__What the exercise asks__.
Restate the lines of the material below word for word, from the first through the one containing "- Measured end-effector", and include nothing else; pictures stay out.
________________
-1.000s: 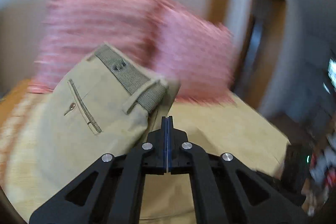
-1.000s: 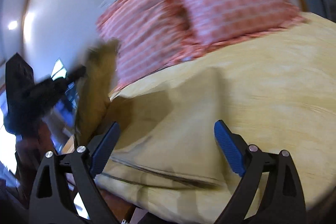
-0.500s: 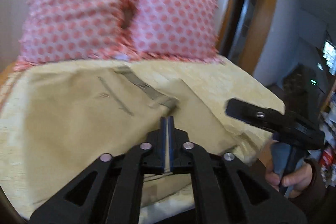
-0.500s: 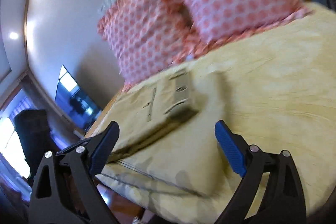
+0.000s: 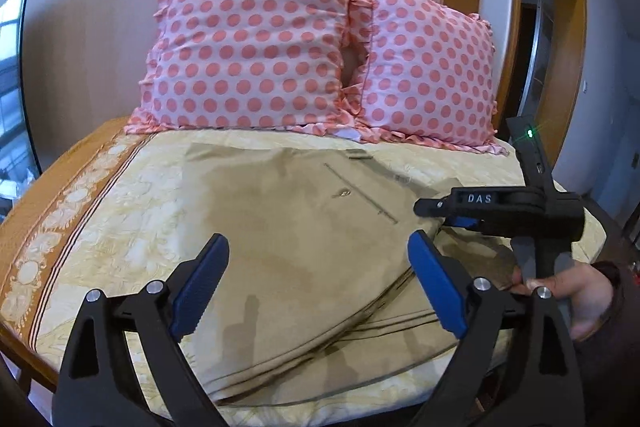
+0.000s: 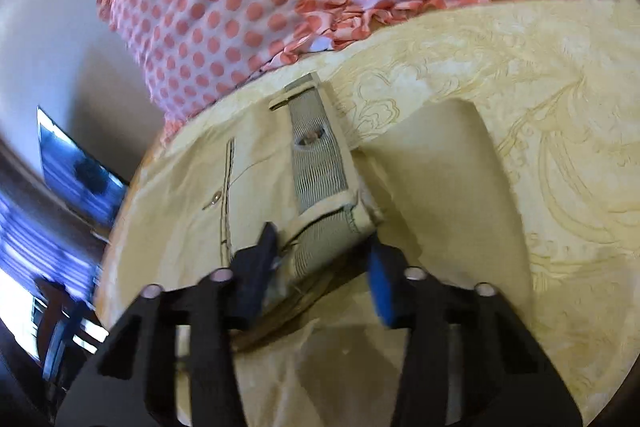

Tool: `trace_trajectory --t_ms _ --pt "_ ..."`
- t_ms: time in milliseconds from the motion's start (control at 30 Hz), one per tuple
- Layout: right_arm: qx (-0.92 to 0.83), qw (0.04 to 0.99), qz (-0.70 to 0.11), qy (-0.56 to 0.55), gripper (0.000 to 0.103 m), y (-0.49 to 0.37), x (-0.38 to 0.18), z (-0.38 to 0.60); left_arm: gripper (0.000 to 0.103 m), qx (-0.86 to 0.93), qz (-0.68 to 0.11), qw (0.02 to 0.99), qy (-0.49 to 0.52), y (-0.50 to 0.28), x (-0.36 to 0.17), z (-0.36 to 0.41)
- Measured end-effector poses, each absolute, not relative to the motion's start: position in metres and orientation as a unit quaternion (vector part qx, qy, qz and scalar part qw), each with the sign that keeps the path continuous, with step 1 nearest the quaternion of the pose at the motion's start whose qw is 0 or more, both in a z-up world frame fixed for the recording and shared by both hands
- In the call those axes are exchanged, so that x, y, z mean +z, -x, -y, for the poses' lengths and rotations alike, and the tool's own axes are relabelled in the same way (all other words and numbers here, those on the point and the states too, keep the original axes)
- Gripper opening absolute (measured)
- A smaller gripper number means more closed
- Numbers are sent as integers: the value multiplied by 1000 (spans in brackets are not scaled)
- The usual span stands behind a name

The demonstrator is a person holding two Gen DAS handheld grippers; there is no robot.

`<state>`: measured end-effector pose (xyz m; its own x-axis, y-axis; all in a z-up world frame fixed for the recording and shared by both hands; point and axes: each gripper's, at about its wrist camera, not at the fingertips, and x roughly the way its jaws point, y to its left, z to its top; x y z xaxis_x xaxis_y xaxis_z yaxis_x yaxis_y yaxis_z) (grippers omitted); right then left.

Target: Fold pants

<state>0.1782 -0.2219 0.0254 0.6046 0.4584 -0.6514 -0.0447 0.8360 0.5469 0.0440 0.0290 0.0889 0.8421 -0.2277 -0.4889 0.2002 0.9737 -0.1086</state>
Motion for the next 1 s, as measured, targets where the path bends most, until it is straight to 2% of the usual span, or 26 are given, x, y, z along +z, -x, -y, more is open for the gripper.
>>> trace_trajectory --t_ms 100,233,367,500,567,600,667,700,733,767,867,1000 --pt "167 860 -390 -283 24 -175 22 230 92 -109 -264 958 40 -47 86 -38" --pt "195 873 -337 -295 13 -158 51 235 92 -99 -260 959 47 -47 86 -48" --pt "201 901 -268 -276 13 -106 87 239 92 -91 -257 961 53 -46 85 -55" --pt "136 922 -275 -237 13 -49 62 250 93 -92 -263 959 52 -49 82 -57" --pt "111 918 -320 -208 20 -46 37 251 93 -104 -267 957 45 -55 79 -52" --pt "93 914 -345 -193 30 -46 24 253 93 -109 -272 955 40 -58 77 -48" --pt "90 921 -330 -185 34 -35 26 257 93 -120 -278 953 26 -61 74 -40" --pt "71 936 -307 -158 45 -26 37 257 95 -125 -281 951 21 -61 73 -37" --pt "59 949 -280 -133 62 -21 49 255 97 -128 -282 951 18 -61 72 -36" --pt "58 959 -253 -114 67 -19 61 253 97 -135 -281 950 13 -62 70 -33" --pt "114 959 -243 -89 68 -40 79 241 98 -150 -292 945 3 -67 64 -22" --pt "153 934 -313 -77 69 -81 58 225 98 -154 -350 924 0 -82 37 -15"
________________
__Task output__.
-1.000s: 
-1.000s: 
-0.500s: 
-0.500s: 
+0.000s: 
+0.000s: 

Tool: `trace_trajectory --t_ms _ --pt "_ ..."`
- t_ms: time in milliseconds from the motion's start (control at 30 Hz), one per tuple
- Layout: right_arm: qx (-0.92 to 0.83), qw (0.04 to 0.99), qz (-0.70 to 0.11), qy (-0.56 to 0.55), gripper (0.000 to 0.103 m), y (-0.49 to 0.37), x (-0.38 to 0.18), z (-0.38 to 0.60); left_arm: gripper (0.000 to 0.103 m), qx (-0.86 to 0.93), qz (-0.68 to 0.11), qw (0.02 to 0.99), qy (-0.49 to 0.52), y (-0.50 to 0.28), x (-0.36 to 0.17), z (-0.36 to 0.41)
- Measured end-effector poses, each absolute, not relative to the motion's start: position in metres and orientation as a unit quaternion (vector part qx, qy, qz and scalar part qw), each with the sign that keeps the path continuous, with step 1 nearest the quaternion of the pose at the motion's start whose qw is 0 or more, both in a z-up world frame fixed for the recording and shared by both hands

The exercise is done now.